▸ What is being asked: Every line that contains "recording" must be located and copied from the data.

++++ Provided data

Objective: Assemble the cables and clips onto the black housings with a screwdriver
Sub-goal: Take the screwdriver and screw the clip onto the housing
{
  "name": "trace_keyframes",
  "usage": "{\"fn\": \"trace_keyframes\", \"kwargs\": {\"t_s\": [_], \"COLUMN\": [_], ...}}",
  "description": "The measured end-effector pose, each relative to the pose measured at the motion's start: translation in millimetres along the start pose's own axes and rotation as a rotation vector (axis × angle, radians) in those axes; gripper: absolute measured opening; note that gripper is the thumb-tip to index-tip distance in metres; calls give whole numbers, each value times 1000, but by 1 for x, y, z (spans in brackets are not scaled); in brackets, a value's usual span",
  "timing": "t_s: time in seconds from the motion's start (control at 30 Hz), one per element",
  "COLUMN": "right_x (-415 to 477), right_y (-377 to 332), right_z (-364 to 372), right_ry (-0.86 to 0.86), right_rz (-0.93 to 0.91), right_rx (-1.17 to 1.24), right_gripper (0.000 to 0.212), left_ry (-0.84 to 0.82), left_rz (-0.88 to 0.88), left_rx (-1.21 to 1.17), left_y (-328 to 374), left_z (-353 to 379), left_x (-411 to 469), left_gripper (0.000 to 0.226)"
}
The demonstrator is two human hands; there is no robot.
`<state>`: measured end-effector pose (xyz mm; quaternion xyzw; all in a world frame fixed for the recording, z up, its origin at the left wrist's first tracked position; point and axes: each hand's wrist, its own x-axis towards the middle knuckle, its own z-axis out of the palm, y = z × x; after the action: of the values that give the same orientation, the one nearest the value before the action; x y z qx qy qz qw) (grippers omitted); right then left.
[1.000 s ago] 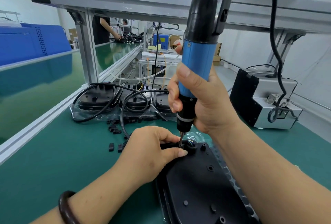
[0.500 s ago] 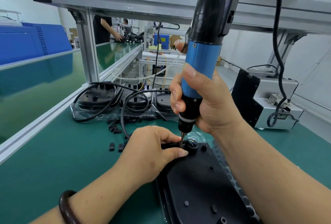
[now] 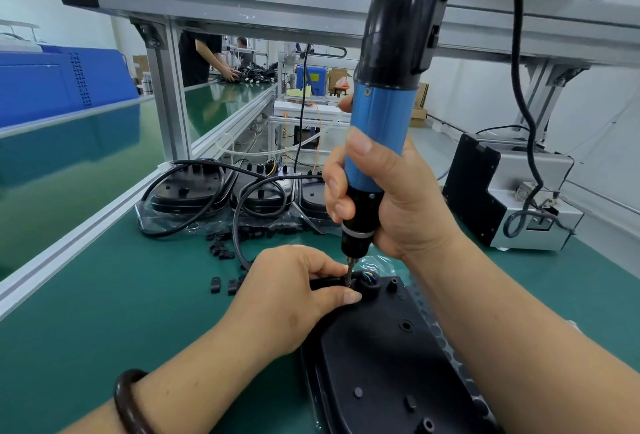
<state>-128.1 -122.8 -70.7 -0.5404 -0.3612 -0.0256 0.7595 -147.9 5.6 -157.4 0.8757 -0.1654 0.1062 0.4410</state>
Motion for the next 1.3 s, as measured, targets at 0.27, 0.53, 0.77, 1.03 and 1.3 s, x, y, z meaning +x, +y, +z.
{"fn": "trace_keyframes", "kwargs": {"t_s": [0.27,0.53,0.77,1.03,1.3], "right_x": [0,-1,0,1,-2], "right_y": [1,2,3,5,4], "right_z": [-5,-8,-2,-3,-3], "right_ry": [5,57,35,31,29], "right_rz": [-8,7,6,14,-16], "right_rx": [43,92,20,40,-5], "right_gripper": [41,39,41,39,43], "left_ry": [-146,-169,-187,-200,-212], "left_rz": [-11,-40,-40,-39,-33], "left_rx": [-51,-29,-26,-22,-6], "left_y": [0,2,-1,1,2], "left_z": [-14,-15,-15,-16,-17], "left_x": [-6,-5,-2,-1,0], "left_gripper": [38,26,26,27,28]}}
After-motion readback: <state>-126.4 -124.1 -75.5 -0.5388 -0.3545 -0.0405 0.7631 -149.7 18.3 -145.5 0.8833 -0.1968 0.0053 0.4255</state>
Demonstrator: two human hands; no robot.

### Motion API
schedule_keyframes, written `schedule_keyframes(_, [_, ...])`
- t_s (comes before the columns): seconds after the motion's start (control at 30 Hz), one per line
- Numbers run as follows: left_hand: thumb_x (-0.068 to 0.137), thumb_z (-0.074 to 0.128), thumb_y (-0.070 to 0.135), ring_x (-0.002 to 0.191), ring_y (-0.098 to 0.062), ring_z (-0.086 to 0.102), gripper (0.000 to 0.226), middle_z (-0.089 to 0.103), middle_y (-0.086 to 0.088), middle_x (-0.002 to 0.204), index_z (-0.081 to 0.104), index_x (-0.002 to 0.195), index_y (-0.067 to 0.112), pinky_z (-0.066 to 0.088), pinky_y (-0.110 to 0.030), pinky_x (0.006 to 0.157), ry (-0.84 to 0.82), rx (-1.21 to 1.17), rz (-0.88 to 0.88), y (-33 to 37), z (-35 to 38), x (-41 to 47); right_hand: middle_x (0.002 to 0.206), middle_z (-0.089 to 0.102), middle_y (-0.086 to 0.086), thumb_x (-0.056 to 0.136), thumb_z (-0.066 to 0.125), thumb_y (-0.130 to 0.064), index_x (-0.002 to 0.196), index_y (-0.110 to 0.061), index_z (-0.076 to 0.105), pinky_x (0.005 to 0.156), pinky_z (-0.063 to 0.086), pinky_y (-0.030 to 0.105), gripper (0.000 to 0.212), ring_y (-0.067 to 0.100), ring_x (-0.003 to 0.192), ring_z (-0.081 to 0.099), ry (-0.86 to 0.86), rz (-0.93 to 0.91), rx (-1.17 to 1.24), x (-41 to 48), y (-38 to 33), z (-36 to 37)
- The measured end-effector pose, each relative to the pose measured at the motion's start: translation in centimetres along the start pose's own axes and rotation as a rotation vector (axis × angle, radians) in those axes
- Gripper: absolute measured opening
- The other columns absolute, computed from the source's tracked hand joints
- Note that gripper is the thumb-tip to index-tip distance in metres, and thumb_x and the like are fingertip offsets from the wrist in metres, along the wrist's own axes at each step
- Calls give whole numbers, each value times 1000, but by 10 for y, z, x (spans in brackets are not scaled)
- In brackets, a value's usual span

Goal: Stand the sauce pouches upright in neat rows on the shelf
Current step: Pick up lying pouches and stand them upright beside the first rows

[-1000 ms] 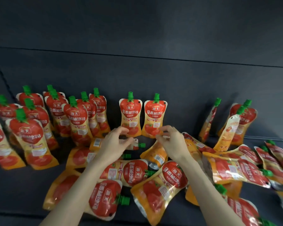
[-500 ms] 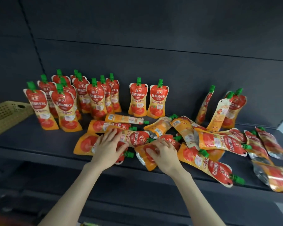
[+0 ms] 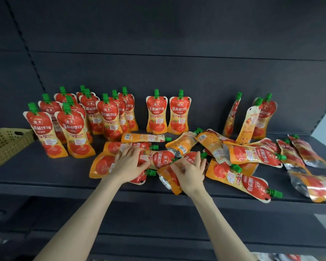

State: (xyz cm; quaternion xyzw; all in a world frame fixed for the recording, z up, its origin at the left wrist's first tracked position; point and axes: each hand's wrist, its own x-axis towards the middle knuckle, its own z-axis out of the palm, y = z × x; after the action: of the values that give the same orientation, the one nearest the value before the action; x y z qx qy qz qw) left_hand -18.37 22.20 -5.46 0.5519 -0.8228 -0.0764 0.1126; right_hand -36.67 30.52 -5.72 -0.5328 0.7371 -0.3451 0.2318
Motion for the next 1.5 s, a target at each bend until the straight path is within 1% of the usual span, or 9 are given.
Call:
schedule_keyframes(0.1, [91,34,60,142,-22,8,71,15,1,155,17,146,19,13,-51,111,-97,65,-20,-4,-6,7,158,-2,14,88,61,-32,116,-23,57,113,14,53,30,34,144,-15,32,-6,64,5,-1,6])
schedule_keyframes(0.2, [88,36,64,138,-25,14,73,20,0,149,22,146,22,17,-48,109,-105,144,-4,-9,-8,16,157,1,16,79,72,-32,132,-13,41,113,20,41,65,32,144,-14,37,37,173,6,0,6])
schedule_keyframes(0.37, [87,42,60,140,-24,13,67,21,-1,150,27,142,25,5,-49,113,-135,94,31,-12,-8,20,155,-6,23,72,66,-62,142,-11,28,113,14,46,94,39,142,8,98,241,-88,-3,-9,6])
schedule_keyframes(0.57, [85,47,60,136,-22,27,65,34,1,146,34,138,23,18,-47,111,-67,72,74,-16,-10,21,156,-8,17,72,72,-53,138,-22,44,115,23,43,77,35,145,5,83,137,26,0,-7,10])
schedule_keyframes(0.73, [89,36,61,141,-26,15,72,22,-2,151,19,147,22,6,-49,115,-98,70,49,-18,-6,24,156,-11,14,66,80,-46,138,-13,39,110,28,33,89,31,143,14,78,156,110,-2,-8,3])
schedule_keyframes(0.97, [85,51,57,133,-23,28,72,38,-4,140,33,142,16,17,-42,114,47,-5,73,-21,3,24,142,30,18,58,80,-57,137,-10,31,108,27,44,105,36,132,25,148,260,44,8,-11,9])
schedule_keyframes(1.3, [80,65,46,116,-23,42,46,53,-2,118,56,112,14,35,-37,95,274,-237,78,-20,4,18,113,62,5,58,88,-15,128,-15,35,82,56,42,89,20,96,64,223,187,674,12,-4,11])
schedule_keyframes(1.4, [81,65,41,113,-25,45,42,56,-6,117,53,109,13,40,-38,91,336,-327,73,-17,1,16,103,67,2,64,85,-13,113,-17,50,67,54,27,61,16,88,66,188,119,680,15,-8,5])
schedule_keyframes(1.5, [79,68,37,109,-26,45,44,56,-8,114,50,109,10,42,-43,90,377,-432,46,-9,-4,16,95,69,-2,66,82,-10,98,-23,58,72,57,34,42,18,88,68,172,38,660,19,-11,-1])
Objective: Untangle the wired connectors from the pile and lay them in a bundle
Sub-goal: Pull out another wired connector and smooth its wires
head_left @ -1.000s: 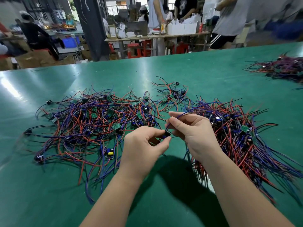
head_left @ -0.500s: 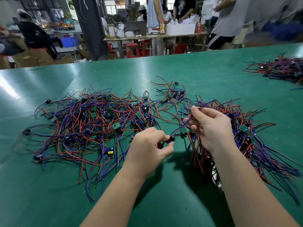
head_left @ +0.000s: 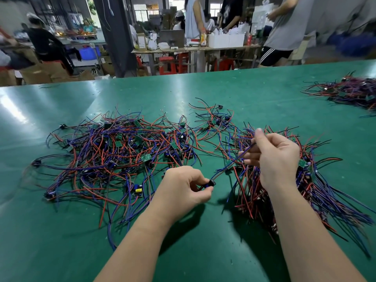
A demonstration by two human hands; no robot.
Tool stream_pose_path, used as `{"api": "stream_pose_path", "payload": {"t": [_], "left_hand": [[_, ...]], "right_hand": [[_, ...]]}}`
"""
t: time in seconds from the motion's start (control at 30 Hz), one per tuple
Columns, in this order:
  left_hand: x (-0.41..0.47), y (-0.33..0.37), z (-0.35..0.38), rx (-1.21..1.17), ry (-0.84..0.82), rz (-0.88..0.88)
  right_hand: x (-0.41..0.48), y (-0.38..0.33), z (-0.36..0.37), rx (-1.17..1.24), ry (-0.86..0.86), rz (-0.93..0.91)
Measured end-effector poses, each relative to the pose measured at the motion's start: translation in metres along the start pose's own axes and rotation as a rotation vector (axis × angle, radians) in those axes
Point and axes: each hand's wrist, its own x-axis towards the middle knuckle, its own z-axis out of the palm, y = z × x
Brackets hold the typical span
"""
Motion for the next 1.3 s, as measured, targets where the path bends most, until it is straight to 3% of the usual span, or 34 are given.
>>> {"api": "stream_pose_path", "payload": {"t": [0.13,0.23,0.3,0.4,0.53,0.6,0.77,0.87,0.97,1.07,1.2,1.3], "left_hand": [[-0.002,0.001,0.003,-0.146,0.048,-0.138],[0.003,-0.002,0.002,-0.22,0.196,-0.295],[0.007,-0.002,-0.002,-0.393,0.323,-0.415],[0.013,-0.002,-0.007,-0.738,0.456,-0.567],[0.013,-0.001,-0.004,-0.762,0.428,-0.556],[0.011,0.002,0.001,-0.792,0.372,-0.529],[0.013,0.012,0.005,-0.823,0.295,-0.638],[0.015,0.014,0.002,-0.828,0.222,-0.681],[0.011,0.013,0.005,-0.578,0.225,-0.595],[0.005,0.007,0.005,-0.064,0.164,-0.278],[-0.001,0.009,0.008,0.279,-0.071,-0.037],[-0.003,0.016,0.007,0.369,-0.047,0.083]], "right_hand": [[0.006,-0.006,-0.003,0.03,-0.031,0.173],[0.005,-0.008,-0.001,0.07,-0.035,0.257],[-0.001,-0.008,0.003,0.014,-0.062,0.243],[-0.016,-0.006,0.012,-0.163,-0.26,0.2],[-0.041,-0.001,0.026,-0.387,-0.671,0.038],[-0.05,0.004,0.032,-0.465,-0.748,-0.063],[-0.05,0.007,0.034,-0.476,-0.595,-0.09],[-0.041,0.003,0.027,-0.533,-0.408,-0.157],[-0.026,-0.011,0.011,-0.602,-0.146,-0.311],[-0.011,-0.026,-0.007,-0.731,0.057,-0.427],[0.005,-0.026,-0.022,-1.032,-0.018,-0.32],[0.006,-0.022,-0.022,-1.294,-0.053,-0.198]]}}
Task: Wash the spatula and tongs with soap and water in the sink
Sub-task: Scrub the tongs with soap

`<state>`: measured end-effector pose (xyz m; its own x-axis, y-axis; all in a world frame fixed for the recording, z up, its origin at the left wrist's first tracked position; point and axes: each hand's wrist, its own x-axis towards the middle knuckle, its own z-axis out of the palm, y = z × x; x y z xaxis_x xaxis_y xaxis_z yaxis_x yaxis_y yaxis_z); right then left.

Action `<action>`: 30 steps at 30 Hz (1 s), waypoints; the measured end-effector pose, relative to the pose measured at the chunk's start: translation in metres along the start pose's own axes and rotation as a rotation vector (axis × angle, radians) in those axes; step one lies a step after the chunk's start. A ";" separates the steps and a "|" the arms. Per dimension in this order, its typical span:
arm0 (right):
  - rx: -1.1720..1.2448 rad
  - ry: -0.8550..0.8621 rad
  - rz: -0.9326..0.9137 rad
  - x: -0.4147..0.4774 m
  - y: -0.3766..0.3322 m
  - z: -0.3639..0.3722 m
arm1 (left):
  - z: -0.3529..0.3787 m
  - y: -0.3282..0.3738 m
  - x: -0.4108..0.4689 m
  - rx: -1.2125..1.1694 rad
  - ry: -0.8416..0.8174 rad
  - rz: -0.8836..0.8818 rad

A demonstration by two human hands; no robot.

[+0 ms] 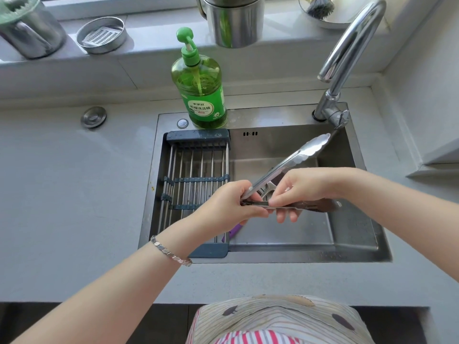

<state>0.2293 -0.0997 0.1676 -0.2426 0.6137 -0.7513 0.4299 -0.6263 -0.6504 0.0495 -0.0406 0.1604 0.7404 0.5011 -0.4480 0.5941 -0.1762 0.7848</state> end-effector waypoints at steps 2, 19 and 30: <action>0.039 -0.001 0.003 -0.004 0.004 -0.006 | -0.003 -0.003 0.000 -0.019 0.010 -0.017; -0.955 0.675 -0.406 0.014 0.024 0.083 | 0.003 -0.010 0.002 -0.066 0.180 -0.080; -0.905 0.871 -0.425 0.019 0.020 0.084 | 0.008 -0.005 0.007 -0.179 0.272 -0.065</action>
<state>0.1603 -0.1407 0.1312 -0.0145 0.9995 0.0286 0.9663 0.0213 -0.2565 0.0543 -0.0431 0.1496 0.5773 0.7184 -0.3881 0.5550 0.0033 0.8318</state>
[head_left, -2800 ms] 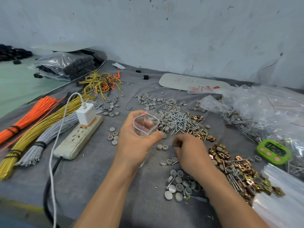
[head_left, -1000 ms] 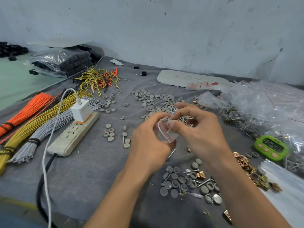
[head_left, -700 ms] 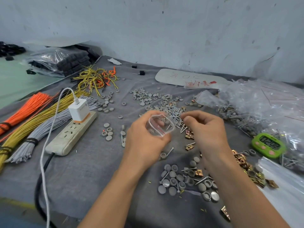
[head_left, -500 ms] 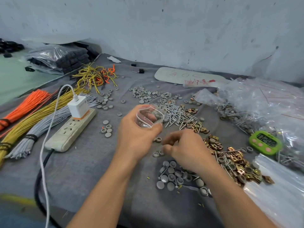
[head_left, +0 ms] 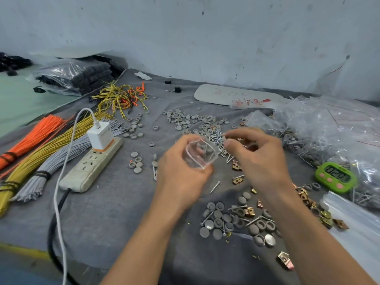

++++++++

▸ Result:
`<state>`: measured end-effector pose (xyz mm; quaternion xyzw; all in a world frame fixed for the recording, z up, its origin at the left wrist's first tracked position; point and axes: each hand's wrist, its own x-axis towards the middle knuckle, its own z-axis out of the palm, y = z × x; after the action: of the values that give the same orientation, the one nearest the value before the action; x y z qx qy qz qw) (grippers omitted); right then left.
State: (xyz cm; quaternion xyzw; all in a world frame fixed for the recording, z up, its origin at the left wrist's first tracked position; point and axes: each hand's wrist, its own x-axis towards the middle knuckle, its own z-axis out of the palm, y = z × x; after the action: of the values that give the same orientation, the one nearest the value before the action; x y z qx qy qz qw) left_hand -18.37 22.20 -5.46 0.5519 -0.8228 -0.0764 0.1126; right_hand -36.67 30.52 -5.72 -0.5328 0.7371 -0.3451 0.2318
`<state>`: measured end-effector pose (xyz m; its own x-axis, y-axis; all in a world frame fixed for the recording, z up, its origin at the left wrist's first tracked position; point and axes: each hand's wrist, its own x-axis towards the middle knuckle, its own z-axis out of the palm, y = z × x; x y z xaxis_x xaxis_y xaxis_z yaxis_x yaxis_y yaxis_z); right then left.

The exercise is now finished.